I am trying to parse JSON log file with spark and append to external hive table.
def main(args: Array[String]) {
val local: String = args(0)
val sparkConf: SparkConf = new SparkConf().setAppName("Proxy")
val ctx = new SparkContext(sparkConf)
val sqlContext = new HiveContext(ctx)
import sqlContext.implicits._
val df = sqlContext.read.schema(schema).json("group-8_instance-48_2016-10- 19-16-54.log")
df.registerTempTable("proxy_par_tmp")
val results_transaction =sqlContext.sql("SELECT type,time,path,protocol,protocolSrc, duration, status, serviceContexts,customMsgAtts,correlationId, legs FROM proxy_par_tmp where type='transaction'")
val two = saveFile(results_transaction).toDF()
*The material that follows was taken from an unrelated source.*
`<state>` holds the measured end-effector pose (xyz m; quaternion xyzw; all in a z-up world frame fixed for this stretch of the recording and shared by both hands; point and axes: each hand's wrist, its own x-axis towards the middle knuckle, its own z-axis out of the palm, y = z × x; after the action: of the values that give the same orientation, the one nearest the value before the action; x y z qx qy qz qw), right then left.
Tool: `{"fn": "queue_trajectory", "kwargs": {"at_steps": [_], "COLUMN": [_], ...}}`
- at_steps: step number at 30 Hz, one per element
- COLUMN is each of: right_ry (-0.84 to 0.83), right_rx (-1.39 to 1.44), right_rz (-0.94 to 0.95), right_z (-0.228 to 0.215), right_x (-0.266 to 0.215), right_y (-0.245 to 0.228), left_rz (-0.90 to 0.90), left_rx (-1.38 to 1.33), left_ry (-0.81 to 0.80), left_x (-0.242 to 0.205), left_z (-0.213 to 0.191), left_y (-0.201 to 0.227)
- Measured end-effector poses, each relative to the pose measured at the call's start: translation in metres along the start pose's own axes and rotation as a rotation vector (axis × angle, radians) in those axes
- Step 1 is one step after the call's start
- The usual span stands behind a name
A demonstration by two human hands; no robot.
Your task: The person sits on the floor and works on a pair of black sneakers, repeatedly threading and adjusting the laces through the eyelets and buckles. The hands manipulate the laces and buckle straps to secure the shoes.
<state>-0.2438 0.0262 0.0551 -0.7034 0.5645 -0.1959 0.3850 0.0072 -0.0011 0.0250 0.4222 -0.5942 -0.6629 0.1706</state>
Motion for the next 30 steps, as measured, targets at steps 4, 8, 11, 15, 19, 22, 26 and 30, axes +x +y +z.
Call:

two.write.mode(SaveMode.Append).saveAsTable("lzwpp_ushare.proxy_par")
ctx.stop
}
def saveFile(file:DataFrame): RDD[String]={
val five =file.map { t =>( t(0).toString + "~" +t(1).toString + "~" +t(2).toString + "~" +t(3).toString + "~" +t(4).toString
+ "~" +t(5).toString + "~" +t(6).toString + "~" +t(7).toString + "~" +t(8).toString + "~" +t(9).toString
+ "~"+ t(10).toString) }
five
}
Also tried with
two.saveAsTable("lzwpp_ushare.proxy_par",SaveMode.Append)
The problem is when I try the same thing with Hive managed table it works fine but not for External table.
Spark-shell as well as spark-submit throws the same error.
It writes to HDFS
Thanks.